Время на прочтение: 8 минут(ы)
Владислав Ходасевич
Оригинал здесь: О стихах и о поэтах.
Представьте себе лошадь, изображающую старую англичанку. В дамской шляпке, с цветами и перьями, в розовом платье, с короткими рукавами и с розовым рюшем вокруг гигантского вороного декольтэ, она ходит на задних ногах, нелепо вытягивая бесконечную шею и скаля желтые зубы.

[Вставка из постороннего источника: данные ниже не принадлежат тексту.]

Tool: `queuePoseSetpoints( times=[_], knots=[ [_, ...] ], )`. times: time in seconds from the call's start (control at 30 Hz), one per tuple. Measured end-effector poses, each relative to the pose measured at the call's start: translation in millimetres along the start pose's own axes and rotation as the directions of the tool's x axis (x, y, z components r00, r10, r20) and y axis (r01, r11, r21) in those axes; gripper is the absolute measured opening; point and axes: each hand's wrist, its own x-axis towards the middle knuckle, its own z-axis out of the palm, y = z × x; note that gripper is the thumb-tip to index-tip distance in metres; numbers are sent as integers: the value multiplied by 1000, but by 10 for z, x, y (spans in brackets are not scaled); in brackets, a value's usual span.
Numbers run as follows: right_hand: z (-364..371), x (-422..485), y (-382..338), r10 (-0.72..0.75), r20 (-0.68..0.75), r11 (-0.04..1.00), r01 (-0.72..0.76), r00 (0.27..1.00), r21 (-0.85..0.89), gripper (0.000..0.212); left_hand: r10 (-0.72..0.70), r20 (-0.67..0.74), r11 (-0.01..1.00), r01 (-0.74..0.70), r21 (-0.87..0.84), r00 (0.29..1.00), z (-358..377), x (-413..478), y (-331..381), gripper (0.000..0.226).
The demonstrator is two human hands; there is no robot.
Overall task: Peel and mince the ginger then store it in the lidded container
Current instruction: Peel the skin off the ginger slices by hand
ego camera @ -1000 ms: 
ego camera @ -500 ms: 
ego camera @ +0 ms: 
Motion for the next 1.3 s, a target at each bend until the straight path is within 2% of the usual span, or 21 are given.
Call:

Такую лошадь я видел в цирке осенью 1912 года. Вероятно, я вскоре забыл бы ее, если бы несколько дней спустя, придя в Общество свободной эстетики, не увидел там огромного юношу с лошадиными челюстями, в черной рубахе, расстегнутой чуть ли не до пояса и обнажавшей гигантское лошадиное декольтэ. Каюсь: прозвище ‘декольтированная лошадь’ надолго с того вечера утвердилось за юношей… А юноша этот был Владимир Маяковский. Это было его первое появление в литературной среде, или одно из первых. С тех пор лошадиной поступью прошел он по русской литературе — и ныне, сдается мне, стоит уже при конце своего пути. Пятнадцать лет — лошадиный век.
Поэзия не есть ассортимент ‘красивых’ слов и парфюмерных нежностей. Безобразное, грубое, потное — суть такие же законные поэтические темы, как и все прочие. Но даже изображая грубейшее словами грубейшими, пошлейшее -словами пошлейшими, поэт не должен, не может огрублять и опошлять мысль и смысл поэтического произведения. Грубость и плоскость могут быть темами поэзии, но не ее внутренними возбудителями. Поэт может изображать пошлость, но он не может становиться глашатаем пошлости.
Несчастие Маяковского заключается в том, что он всегда был таким глашатаем: сперва — нечаянным, потом — сознательным. Его литературная биография есть история продвижения от грубой пошлости несознательной — к пошлой грубости нарочитой.
Маяковский никогда, ни единой секунды не был новатором, ‘революционером’ в литературе, хотя вы давал себя за такового и хотя чуть ли не все его таковым считали. Напротив, нет в нынешней русской литературе большего ‘контрреволюционера’ (я не сказал — консерватора).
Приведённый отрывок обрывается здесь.